Conan the Barbarian, Volume 1: Bound In Black Stone Review (Jim Zub, Roberto de la Torre)


Marvel lost the Conan licence to Titan Comics along with the creative team of Jim Zub and Roberto de la Torre who also moved over, having previously worked on Conan at Marvel. I’m not a big fan of Conan or fantasy in general but I heard good things about this one - and maybe the title would be good without Marvel editorial’s stinkbomb touch?


Disappointingly, nope - this one wasn’t for me. On paper it’s a good fit. Jim Zub is the perfect writer to be relaunching Conan the Barbarian. Not only because he used to write the character, but he’s been writing fantasy for years. Skullkickers was solid and he also wrote some D&D comics - the pedigree is there. Roberto de la Torre is a fine artist too - this book doesn’t look bad at all (maybe a bit dark - though that’s on colourist Dean White too).

But it’s such a boring read! Conan is the archetypal barbarian character in fantasy and Zub delivers simply that: an archetypal barbarian fantasy story. There’s a monster in black stone and (for the umpteenth time) Thulsa Doom that are bringing the undead scourge and lizard men in human form to threaten the land - Conan and other one-dimensional warrior characters smash ‘em. That’s all Conan ever does too: hits stuff that gets in his way, moves on, repeat ad infinitum.

Besides his rote actions, Conan doesn’t have much of a personality. He’s stoic and barely speaks so Zub has to fill the page with Robert E. Howard-esque prose that adds absolutely nothing to what we’re seeing on the page, which is usually Conan stabbing someone with a sword, so it’s just a dreary and pointless slog to read through (Howard was not a great or entertaining writer).

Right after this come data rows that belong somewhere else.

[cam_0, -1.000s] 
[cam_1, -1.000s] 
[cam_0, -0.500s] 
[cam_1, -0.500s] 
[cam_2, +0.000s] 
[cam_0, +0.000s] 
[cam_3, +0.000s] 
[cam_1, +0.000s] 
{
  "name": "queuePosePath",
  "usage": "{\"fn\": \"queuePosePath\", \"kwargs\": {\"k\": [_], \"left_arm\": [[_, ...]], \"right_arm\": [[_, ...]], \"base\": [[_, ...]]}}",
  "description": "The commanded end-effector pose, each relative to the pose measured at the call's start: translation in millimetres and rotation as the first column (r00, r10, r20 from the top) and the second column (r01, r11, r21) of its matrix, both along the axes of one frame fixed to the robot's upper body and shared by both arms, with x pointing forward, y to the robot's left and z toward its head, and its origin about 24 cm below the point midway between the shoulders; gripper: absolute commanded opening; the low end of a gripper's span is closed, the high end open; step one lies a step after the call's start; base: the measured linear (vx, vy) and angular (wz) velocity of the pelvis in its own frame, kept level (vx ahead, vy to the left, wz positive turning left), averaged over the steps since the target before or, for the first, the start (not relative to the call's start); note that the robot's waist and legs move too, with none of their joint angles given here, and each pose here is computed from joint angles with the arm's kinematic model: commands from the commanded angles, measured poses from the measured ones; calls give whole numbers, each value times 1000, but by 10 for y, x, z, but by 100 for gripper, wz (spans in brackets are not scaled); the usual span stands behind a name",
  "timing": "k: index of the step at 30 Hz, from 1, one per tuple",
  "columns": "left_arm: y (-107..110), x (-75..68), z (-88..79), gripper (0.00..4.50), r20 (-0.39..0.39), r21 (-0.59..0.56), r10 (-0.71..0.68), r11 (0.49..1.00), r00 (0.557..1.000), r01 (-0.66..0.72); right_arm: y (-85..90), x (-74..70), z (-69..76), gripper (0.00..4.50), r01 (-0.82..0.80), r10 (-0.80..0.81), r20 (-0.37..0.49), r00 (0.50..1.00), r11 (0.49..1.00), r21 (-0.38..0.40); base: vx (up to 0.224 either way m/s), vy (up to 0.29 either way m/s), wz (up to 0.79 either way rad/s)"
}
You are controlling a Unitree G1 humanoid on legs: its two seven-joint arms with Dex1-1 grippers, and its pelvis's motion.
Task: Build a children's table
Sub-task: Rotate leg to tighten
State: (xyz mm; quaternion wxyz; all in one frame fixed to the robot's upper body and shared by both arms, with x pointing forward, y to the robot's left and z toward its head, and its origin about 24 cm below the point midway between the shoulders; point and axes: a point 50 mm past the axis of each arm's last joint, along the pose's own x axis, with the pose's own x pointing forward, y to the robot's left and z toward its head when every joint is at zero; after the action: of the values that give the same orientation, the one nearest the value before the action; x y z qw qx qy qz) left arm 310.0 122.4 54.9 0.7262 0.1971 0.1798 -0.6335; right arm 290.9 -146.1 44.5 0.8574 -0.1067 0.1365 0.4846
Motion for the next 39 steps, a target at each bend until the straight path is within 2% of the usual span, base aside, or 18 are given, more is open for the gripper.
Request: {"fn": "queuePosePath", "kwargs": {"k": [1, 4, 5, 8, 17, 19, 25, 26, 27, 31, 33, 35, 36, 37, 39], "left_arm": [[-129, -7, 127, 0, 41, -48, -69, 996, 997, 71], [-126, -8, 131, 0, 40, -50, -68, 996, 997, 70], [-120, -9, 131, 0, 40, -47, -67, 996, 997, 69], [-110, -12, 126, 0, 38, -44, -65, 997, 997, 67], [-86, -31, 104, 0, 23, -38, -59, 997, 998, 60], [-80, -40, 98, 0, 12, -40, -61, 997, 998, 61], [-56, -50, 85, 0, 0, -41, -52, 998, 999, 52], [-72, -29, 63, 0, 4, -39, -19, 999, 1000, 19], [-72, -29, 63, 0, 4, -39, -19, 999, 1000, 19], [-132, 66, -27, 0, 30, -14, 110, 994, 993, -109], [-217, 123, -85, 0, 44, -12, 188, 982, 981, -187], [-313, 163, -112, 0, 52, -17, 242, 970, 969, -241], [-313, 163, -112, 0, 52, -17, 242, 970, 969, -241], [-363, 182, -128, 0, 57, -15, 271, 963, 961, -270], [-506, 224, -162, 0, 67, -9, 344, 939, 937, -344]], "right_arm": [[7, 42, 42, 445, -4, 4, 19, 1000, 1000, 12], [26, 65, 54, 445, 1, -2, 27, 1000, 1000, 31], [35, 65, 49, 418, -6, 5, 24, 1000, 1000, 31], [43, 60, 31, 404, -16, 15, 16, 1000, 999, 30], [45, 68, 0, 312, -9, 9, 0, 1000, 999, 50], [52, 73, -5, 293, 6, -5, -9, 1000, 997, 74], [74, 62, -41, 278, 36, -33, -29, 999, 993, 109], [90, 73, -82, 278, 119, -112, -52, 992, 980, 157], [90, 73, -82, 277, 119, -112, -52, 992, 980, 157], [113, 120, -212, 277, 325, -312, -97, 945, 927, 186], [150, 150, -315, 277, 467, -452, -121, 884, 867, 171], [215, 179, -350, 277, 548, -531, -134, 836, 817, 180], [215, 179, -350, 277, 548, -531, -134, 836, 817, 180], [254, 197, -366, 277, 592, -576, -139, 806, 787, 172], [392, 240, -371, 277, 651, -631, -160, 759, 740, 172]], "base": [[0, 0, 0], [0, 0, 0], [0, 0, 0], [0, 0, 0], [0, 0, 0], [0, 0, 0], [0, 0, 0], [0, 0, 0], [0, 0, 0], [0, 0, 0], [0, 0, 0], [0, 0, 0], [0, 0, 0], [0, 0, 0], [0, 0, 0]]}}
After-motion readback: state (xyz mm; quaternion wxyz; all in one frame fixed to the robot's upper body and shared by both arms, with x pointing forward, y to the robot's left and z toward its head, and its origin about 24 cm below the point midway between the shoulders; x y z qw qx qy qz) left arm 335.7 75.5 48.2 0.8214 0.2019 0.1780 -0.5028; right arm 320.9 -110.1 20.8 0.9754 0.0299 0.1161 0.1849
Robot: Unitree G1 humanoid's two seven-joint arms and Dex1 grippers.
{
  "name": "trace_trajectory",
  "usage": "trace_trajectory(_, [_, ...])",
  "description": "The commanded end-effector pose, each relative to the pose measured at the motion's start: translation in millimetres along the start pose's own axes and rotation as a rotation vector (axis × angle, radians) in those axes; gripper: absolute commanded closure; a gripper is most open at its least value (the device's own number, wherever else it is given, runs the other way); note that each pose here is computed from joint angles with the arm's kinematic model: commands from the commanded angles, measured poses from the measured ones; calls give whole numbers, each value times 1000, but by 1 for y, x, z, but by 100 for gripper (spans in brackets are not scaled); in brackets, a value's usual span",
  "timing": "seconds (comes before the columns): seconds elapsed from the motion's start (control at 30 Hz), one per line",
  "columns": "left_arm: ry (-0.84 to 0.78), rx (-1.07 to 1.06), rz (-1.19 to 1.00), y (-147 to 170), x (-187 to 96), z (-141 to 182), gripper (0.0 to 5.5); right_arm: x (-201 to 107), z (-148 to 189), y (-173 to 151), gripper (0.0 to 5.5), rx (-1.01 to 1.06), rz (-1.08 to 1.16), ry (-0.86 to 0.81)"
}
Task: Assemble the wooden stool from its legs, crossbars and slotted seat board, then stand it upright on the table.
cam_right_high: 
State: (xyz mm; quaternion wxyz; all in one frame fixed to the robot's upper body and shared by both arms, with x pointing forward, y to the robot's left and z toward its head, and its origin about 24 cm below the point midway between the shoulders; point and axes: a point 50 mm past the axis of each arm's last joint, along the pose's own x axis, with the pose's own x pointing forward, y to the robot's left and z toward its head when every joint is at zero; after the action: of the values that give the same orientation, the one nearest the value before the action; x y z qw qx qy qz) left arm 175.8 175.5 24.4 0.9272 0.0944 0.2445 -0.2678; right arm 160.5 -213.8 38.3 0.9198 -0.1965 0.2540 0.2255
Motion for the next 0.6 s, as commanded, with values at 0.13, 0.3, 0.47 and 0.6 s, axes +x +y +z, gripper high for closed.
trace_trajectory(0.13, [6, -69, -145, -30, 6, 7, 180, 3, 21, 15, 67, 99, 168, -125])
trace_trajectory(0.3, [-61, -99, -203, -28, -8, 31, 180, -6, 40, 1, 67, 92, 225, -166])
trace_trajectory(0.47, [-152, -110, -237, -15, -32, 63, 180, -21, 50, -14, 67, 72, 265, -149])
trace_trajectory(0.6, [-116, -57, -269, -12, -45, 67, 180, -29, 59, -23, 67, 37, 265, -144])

Conan clearly has his fans as his continued publications attest to, though I remain mystified as to what they see in him; to me, he’s a wholly uninteresting protagonist and his adventures are the same dull thing over and over, decade after decade. Conan the Barbarian, Volume 1: Bound in Black Stone only further confirms to me that Conan and fantasy comics aren’t my bag, whoever’s publishing them.